Word Ladder - 1 Shortest Transformation Using Graph

Graphs

Contents

ProblemExamplesSolutionAlgorithmCodeTimeSpace

Problem Statement

Given two words startWord and targetWord, and a list of unique words wordList, the Word Ladder problem asks you to find the shortest sequence of transformations that converts startWord into targetWord. Each transformation must change exactly one character and result in a valid word in wordList.

If such a sequence exists, return its length. Otherwise, return 0.

Examples

startWord targetWord wordList Output Description
hit cog ["hot","dot","dog","lot","log","cog"] 5 hit → hot → dot → dog → cog
hit cog ["hot","dot","dog","lot","log"] 0 No valid path to targetWord
a c ["a", "b", "c"] 2 a → c
lost cost ["lost","cost"] 2 lost → cost
game thee ["gave","gape","tape","tame","thee"] 0 No valid transformations

Solution

Understanding the Problem

We are given a startWord, a targetWord, and a wordList. The goal is to transform the startWord into the targetWord by changing only one character at a time, with the restriction that each transformed word must be a valid word in the given wordList.

This problem can be visualized as a graph where each word is a node, and an edge exists between two words if they differ by exactly one character. Our task is to find the shortest path (in terms of number of transformations) from the startWord to the targetWord. The most suitable algorithm for this task is Breadth-First Search (BFS), which efficiently finds the shortest path in an unweighted graph.

Step-by-Step Solution with Example

Step 1: Check if transformation is possible

If the targetWord is not in the wordList, then there’s no way to reach it via valid transformations.

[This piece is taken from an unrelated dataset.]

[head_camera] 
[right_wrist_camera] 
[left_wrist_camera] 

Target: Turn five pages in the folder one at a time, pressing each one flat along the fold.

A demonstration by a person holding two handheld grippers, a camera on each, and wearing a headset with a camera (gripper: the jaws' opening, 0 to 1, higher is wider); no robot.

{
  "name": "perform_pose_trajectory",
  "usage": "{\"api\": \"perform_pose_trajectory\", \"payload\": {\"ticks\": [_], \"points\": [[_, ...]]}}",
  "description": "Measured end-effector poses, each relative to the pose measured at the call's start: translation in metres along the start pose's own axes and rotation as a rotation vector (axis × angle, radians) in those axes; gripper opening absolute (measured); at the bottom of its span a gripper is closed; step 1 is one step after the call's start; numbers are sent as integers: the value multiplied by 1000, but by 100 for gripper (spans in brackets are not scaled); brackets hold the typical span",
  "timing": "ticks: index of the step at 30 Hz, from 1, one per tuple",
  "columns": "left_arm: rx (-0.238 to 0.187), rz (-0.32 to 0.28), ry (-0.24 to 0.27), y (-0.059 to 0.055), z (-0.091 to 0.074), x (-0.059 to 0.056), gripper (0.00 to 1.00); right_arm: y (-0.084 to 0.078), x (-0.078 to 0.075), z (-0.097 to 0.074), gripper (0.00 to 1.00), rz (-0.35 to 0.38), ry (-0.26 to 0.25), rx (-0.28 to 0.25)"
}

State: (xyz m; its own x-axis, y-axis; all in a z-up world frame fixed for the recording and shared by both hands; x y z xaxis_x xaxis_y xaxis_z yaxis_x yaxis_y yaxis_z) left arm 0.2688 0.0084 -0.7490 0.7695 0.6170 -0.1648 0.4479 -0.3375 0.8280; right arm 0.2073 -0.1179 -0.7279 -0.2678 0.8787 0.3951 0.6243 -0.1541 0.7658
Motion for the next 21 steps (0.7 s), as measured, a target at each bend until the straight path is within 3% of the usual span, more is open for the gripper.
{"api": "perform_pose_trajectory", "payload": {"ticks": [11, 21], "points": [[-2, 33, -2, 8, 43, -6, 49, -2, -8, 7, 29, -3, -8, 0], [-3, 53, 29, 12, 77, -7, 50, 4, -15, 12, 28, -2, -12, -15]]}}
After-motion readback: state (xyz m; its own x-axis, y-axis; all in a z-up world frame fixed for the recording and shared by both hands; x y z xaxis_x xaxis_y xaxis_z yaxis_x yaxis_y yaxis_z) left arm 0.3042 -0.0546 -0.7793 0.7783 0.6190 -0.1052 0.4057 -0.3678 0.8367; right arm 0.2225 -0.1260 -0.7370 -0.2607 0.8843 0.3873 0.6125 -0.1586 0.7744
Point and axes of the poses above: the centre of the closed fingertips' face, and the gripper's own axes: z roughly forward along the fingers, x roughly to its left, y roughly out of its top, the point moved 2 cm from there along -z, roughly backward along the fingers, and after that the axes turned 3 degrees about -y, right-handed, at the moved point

So, we return 0 immediately.

Step 2: Treat words as graph nodes

Each word becomes a node in a graph. Two words are connected by an edge if they differ by exactly one letter. For example, "hot" and "dot" are neighbors, but "hot" and "dog" are not.

Step 3: Use BFS for shortest path

We initialize a queue for BFS with the pair (startWord, level = 1). The level variable tracks how many transformations we've made so far. We also convert the wordList to a set for O(1) lookup and remove the startWord if it's present.

Step 4: Generate possible transformations

For each word we dequeue, we try changing every character to every letter from 'a' to 'z'. For example, from "hot", we generate words like "aot", "bot", ..., "zot", then "hat", "hbt", ..., "hzt", and finally "hoa", "hob", ..., "hoz".

If a transformed word exists in the wordList set, it means we’ve found a valid transformation. We enqueue this new word with level + 1 and remove it from the set to avoid revisiting.

Step 5: Stop when targetWord is found

If during BFS we dequeue a word that matches the targetWord, we return the current level. This ensures the minimum number of steps due to the nature of BFS (shortest path search).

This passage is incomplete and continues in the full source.